Steam held a development live stream for its Deck handheld console, highlighting the various aspects of the device. In terms of the APU powering it, we learned that it’s an SoC codenamed Aerith. The CPU consists of four Zen 2 cores and eight threads with a boost clock of up to 3.5GHz. On the GPU side, we’re looking at an RDNA 2 GPU with 8 Compute Units or 512 shaders, the same as the Renoir and Cezanne APUs.
For memory, the Deck has a total of 16GB LPDDR5, out of which 1GB is reserved for the GPU. Overall the GPU can use up to 8GB of shared system memory. This results in a peak throughput of 1.6 TFLOPs for the GPU. The SoC has a TDP of 15W, with low power states of just 4W.
In addition to this, AMD spokesperson Sebastien Nussbaum spoke a bit about the drivers and the firmware powering the Aerith SoC. The most noteworthy query he got was with respect to AMD FidelityFX (FSR) upscaling technology. Nussbaum confirmed that the Steam Deck supports FSR on an OS level.
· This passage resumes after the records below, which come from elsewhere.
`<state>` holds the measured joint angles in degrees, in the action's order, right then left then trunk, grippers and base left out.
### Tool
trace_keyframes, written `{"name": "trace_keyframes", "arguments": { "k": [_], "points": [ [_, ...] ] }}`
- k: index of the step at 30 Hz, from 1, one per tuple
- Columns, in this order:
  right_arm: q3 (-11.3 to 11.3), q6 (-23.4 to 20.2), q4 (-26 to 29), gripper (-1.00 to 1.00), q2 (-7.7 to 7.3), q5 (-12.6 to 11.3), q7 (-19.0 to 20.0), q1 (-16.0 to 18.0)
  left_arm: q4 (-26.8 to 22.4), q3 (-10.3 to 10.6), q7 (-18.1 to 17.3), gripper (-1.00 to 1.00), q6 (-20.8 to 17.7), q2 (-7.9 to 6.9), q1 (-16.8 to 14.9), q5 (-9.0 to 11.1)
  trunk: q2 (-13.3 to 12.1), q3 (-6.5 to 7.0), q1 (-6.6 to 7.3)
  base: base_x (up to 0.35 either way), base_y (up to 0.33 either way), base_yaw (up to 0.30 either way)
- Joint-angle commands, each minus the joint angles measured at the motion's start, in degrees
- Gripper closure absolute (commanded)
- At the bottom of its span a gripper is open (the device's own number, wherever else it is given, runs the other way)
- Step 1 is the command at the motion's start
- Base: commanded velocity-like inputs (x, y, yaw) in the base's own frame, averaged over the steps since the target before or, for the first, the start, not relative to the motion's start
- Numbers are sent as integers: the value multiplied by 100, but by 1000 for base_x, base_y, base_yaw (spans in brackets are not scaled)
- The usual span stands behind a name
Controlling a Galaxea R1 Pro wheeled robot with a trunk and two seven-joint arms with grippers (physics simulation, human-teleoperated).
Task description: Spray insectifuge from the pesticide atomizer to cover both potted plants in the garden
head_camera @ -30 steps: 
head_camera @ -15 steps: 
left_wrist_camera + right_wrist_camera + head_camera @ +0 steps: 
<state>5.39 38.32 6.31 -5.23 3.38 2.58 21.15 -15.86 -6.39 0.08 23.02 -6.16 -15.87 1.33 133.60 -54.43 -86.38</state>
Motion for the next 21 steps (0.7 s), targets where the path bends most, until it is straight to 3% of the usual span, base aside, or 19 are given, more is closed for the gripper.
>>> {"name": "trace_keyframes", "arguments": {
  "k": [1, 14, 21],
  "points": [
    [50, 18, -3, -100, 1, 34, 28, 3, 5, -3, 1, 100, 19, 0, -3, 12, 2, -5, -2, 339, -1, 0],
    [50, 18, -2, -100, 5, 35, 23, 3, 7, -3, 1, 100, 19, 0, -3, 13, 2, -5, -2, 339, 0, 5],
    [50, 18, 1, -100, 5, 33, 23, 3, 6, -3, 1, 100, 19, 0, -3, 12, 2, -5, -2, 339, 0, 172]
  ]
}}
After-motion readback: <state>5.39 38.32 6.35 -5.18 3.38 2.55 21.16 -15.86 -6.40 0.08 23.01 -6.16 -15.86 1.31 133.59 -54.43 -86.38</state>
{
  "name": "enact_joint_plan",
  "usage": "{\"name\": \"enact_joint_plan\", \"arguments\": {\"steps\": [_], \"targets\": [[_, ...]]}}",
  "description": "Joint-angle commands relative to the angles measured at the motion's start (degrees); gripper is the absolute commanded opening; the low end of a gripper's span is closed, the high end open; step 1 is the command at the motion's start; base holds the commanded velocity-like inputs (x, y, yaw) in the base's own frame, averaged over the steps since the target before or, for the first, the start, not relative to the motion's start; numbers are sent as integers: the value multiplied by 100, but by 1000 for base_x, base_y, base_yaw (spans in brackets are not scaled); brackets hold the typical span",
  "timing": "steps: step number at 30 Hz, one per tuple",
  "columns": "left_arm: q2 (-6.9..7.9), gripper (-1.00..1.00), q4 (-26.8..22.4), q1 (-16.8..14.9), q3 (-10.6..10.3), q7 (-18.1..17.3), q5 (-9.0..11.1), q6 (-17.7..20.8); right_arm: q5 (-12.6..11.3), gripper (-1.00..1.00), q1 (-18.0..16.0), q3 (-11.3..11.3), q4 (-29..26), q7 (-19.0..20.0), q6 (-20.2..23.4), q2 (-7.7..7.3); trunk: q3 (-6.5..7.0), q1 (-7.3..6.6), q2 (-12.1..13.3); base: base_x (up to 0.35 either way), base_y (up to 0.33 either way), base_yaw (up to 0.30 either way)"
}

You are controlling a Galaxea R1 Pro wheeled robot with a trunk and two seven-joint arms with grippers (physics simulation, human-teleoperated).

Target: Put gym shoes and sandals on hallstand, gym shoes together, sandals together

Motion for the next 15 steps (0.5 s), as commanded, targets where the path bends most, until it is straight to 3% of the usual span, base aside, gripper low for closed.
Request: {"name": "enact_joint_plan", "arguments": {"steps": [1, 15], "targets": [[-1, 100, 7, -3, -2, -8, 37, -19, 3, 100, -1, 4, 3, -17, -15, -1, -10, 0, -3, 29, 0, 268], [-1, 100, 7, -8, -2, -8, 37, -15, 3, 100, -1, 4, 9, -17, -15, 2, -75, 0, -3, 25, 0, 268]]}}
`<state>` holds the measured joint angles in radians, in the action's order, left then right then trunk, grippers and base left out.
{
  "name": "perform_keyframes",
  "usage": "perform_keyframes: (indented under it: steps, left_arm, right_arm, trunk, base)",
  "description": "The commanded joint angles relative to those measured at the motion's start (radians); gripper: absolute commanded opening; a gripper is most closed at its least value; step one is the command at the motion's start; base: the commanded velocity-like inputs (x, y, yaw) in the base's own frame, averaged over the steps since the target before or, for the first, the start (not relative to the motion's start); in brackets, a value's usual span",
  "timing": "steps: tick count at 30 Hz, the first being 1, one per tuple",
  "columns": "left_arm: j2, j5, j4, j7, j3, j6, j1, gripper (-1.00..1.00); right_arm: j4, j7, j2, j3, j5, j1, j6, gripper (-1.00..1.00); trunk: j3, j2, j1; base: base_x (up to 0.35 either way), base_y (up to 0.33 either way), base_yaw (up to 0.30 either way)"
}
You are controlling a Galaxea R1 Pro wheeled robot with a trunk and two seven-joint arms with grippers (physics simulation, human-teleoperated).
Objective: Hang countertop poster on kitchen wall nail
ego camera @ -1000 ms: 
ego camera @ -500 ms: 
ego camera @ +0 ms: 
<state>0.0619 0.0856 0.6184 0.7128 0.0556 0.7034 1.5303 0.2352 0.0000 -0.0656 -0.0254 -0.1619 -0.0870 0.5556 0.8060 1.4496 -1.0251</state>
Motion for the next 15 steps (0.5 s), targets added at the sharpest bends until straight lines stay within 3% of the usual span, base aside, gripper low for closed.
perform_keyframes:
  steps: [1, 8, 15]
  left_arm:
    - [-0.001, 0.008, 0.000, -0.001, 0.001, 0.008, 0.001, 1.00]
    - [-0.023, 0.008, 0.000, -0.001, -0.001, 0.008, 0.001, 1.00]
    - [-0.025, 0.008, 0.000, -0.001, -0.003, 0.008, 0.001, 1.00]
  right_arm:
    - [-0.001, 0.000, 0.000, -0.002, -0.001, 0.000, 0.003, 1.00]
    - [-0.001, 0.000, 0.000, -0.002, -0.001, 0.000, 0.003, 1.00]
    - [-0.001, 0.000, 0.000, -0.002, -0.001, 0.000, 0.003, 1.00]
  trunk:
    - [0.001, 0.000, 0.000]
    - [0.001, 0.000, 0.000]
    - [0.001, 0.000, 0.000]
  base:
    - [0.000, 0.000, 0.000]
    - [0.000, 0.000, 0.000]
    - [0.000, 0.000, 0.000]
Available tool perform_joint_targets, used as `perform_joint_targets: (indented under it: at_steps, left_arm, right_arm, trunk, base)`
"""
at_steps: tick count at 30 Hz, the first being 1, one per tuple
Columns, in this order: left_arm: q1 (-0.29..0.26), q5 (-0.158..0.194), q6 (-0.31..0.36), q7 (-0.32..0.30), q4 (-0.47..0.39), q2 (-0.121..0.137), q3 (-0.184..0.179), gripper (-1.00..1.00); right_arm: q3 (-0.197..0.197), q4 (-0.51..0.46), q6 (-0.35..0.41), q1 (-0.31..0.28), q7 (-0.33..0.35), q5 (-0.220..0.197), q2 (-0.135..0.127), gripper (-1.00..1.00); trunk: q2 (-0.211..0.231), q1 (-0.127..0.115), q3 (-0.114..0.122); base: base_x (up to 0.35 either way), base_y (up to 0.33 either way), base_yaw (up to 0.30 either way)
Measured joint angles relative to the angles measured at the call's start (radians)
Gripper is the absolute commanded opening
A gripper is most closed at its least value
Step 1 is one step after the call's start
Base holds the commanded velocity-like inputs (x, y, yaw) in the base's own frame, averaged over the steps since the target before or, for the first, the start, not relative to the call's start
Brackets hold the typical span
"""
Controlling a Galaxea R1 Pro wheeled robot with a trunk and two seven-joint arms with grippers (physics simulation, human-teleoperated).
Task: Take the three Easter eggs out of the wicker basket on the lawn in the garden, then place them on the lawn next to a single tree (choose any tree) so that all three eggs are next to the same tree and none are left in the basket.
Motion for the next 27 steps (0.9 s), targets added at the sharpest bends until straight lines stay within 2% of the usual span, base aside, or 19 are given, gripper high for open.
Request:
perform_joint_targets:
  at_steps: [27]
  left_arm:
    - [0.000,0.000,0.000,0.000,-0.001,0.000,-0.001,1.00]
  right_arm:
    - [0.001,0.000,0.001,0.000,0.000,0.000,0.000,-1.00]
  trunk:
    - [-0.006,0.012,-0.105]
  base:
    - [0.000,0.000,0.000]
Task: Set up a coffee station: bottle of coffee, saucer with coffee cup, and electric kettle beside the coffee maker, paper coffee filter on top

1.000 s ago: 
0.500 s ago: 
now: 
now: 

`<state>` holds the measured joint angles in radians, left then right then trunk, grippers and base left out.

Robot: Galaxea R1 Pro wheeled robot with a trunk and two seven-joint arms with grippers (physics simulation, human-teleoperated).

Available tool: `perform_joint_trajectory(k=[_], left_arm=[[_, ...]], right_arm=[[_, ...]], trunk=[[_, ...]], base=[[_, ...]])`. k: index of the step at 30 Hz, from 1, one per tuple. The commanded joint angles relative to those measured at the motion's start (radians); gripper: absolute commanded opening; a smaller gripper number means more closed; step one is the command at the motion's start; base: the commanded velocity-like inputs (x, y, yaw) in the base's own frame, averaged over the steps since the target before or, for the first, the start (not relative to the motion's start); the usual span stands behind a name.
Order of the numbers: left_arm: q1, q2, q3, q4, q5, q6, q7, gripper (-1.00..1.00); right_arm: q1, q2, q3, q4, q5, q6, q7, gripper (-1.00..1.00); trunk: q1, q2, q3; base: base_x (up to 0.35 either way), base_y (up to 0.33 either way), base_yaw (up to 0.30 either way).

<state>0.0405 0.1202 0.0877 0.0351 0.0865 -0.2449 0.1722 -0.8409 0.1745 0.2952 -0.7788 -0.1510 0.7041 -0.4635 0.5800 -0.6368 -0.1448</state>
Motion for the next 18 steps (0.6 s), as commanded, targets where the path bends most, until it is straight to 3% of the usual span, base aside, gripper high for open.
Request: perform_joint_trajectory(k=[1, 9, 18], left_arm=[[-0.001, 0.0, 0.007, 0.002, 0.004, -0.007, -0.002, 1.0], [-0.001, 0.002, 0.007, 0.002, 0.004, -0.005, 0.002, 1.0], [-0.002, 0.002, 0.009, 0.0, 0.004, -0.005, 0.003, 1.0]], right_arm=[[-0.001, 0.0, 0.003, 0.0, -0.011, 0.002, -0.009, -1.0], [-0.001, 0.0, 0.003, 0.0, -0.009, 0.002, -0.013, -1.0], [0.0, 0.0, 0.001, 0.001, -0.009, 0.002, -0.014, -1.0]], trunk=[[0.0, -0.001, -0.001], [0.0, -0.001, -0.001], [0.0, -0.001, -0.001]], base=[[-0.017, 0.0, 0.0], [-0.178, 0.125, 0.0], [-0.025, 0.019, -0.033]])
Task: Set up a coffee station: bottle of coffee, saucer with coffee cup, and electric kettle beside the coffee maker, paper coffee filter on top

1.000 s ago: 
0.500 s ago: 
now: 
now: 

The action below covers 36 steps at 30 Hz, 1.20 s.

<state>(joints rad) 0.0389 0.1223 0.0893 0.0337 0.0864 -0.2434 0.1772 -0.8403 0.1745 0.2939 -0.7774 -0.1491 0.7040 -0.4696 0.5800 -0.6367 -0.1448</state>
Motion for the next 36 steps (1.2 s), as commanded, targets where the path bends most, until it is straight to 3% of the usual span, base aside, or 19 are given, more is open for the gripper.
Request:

This means that gamers will be able to leverage the spatial upscaling technology not only in games with native support for it but also titles that don’t feature FSR in the graphics menu. It is integrated at the operating system level, with Valve preparing a new release of SteamOS 3.0 based on Arch Linux. Steam Deck will also use SmartShift, which is AMD’s method to intelligently improve the CPU and GPU depending on the load. The power is diverted to the component that needs it, relaxing the one that is underutilized.